Increasing the buffer size on the bridge reduced the frequency of the events (went from once a day to taking 5 days before it reoccurred)."I have ordered an Intel i350 to replace the x710, when the card comes in I'll swap out the RAM as well.
-
Nope the upgrade to 22.05 should be relatively painless.
Yes, with no bridges defined the bridge buffer does nothing. I'm not sure it actually affects this even when there are bridges in play.
Steve
-
Haven't upgraded yet. But maybe have some more useful info.
Today it has been "crashing" like before. But this time the console still works. When it "crashes" now I lose access to the web gui and all internet traffic goes down.
Only errors are the ones from before, nothing else on the console.
-
All your interfaces are ixl now though? If so that's expected. You might add the Realtek NIC as a management interface as that will remain up if/when you hit the ixl bug.
-
So going through my graphs, everything "crashes" when the ixl0 and ixl1 starts having huge packet loss.
Does this confirm it is an issue with the x710-t2l? Could this nic be getting hot and causing this? Or do you think it is more related to the bug?

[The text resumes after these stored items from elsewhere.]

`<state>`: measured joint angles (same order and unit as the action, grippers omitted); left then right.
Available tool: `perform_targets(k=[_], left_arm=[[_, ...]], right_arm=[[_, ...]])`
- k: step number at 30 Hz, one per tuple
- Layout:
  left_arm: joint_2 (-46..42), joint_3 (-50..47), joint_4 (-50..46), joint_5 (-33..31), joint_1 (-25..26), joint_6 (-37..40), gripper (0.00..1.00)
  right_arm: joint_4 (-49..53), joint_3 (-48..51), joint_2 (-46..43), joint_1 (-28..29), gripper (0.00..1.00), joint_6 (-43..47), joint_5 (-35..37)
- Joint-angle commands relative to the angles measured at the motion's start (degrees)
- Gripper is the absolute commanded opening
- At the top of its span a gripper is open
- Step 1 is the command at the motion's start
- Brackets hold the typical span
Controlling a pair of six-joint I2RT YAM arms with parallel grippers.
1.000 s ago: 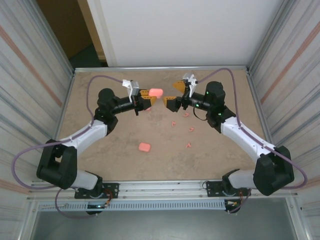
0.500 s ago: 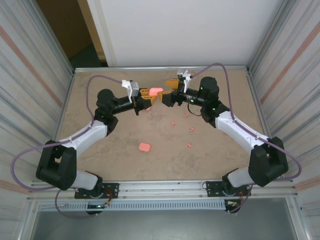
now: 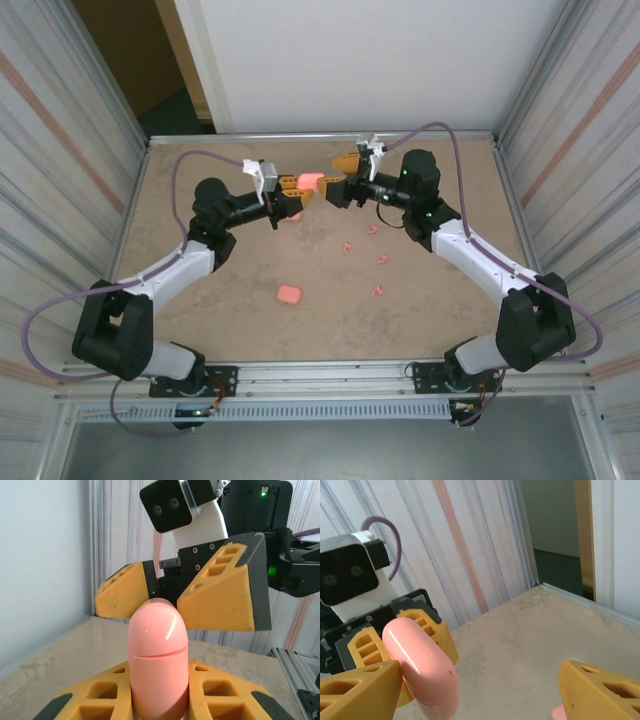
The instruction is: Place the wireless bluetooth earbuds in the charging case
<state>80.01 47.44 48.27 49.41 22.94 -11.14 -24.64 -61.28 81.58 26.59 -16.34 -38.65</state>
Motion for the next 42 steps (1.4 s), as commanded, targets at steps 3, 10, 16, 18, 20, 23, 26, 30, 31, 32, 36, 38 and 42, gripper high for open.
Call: perform_targets(k=[3,10,16,18,20,23,26,30,31,32,36,38,42], left_arm=[[-1.78,0.11,2.09,1.38,0.59,1.62,0.0],[-2.12,0.11,1.52,1.47,0.62,2.04,0.0],[-2.57,-0.14,1.08,1.56,0.75,2.51,0.0],[-2.65,-0.24,1.16,1.16,0.7,2.45,0.0],[-2.63,-0.52,1.43,0.7,0.79,2.39,0.0],[-2.9,-0.6,0.97,0.01,0.79,2.46,0.0],[-3.26,-0.7,-0.41,-1.07,0.79,2.85,0.0],[-4.32,-1.81,-1.6,-2.92,0.79,3.64,0.0],[-4.7,-2.24,-1.77,-3.44,0.78,3.82,0.0],[-5.03,-2.65,-1.78,-3.76,0.75,3.88,0.0],[-6.74,-4.64,-1.87,-5.02,0.63,4.05,0.0],[-7.69,-5.49,-2.01,-5.41,0.53,4.18,0.0],[-10.12,-6.99,-2.95,-6.15,0.39,4.54,0.0]], right_arm=[[0.8,-2.53,1.33,-0.9,0.8,-1.15,2.17],[1.21,-3.41,1.98,-1.02,0.8,-0.98,2.26],[1.58,-5.19,3.2,-1.06,0.8,-0.8,2.54],[1.44,-6.02,3.66,-1.1,0.8,-0.8,2.54],[1.18,-6.56,3.77,-1.1,0.8,-0.8,2.29],[1.26,-6.48,3.26,-1.17,0.8,-0.8,1.94],[1.73,-5.51,1.13,-1.96,0.8,-0.8,2.26],[4.74,-3.71,-3.07,-3.28,0.8,-0.2,3.29],[6.56,-3.51,-4.27,-3.55,0.8,0.4,4.15],[8.8,-3.39,-5.27,-3.85,0.8,0.78,5.08],[20.27,-3.94,-8.97,-5.59,0.81,0.37,9.32],[24.57,-3.77,-10.45,-6.94,0.81,-0.96,10.66],[33.38,-3.26,-12.33,-9.39,0.8,-3.66,12.35]])
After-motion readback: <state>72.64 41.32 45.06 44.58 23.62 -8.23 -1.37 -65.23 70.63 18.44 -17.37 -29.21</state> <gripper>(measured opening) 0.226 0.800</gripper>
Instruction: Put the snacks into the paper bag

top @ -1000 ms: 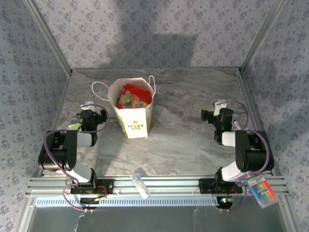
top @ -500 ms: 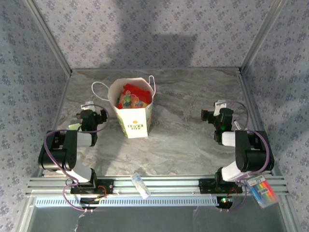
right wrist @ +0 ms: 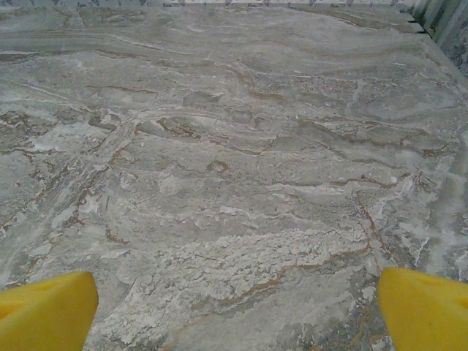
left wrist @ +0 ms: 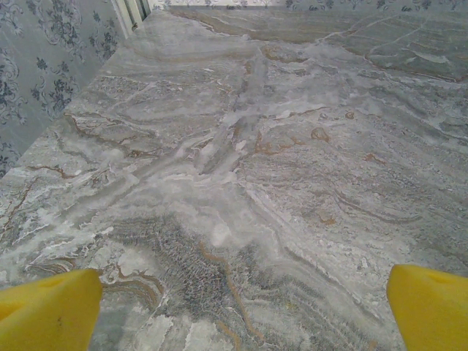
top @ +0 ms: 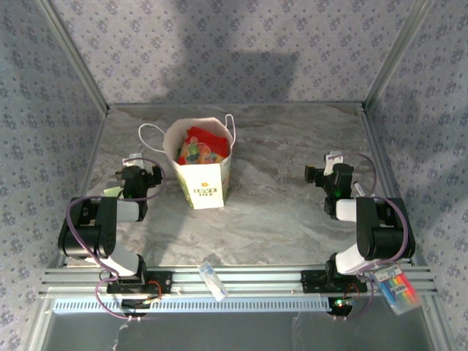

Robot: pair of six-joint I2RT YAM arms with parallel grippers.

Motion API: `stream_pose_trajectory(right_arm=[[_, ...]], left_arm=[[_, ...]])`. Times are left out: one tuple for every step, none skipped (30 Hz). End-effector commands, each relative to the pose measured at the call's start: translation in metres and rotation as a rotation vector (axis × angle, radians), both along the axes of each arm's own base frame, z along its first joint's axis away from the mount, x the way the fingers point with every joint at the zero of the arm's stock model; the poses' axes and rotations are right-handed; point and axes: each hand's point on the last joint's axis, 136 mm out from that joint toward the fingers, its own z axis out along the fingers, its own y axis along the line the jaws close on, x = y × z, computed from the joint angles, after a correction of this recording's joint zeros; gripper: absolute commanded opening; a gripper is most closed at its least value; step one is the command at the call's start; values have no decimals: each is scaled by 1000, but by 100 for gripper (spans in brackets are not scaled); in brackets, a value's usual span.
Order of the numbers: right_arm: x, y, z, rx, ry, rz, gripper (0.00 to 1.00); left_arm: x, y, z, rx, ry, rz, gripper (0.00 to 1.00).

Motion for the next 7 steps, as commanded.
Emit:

This would suck because that thing was hella expensive.
-
How hot? Can you add a fan there as a test?
I'm not aware of heat being an issue with that bug but if it is that would be a very interesting discovery.
Steve
-
I haven't put my heat gun to it yet so not sure if it is getting hot. I was just wondering if that was a known problem. I think I'll redo the thermal compound as well
I will take some readings here in a bit and install a noctua 40mm on it just in case.
Are the x550-t2 decent cards? Any known issues?
-
@cgi2099 said in HP T730 help please:
Are the x550-t2 decent cards?
Yes. The x500 series are what I would recommend currently. In terms of price, performance and stability they are in the sweet spot IMO. That may change.
Steve
-
-
Awesome, maybe I can find one of those reasonable somewhere.
I did see intel released new firmware for the x710 cards on the 8th but idk if that will fix any issues.
-
Yup check the OEM equivalent list:
https://forums.servethehome.com/index.php?threads/list-of-nics-and-their-equivalent-oem-parts.20974/Not seeing a firmware update newer than 8_40, does it have a change log?
Steve
-
9.0 is what I think I see, but could be the wrong card:
I believe this is the changelog:
I am not sure what version my card has on it at the moment.
-
Hmm, interesting. Not sure why I didn't find that. I can't see any specific mention of MDD though.
-
I am going to update in the morning and I'll report back if anything improves.
I did as you said and the last time it crashed today I plugged into the realtek port and was still able to access the gui. So it is the Intel card crashing.
Temps were fine, 40-50*c is what my temp gun was saying. I am still going to put a fan on it also.
-
My card was on 7.3 but with that said updating to 9.0 did not solve the issue, still getting the same error.
With that said is there a package for intel drivers 27.6? I believe that is the last thing I can do in hopes of getting this card to play nice.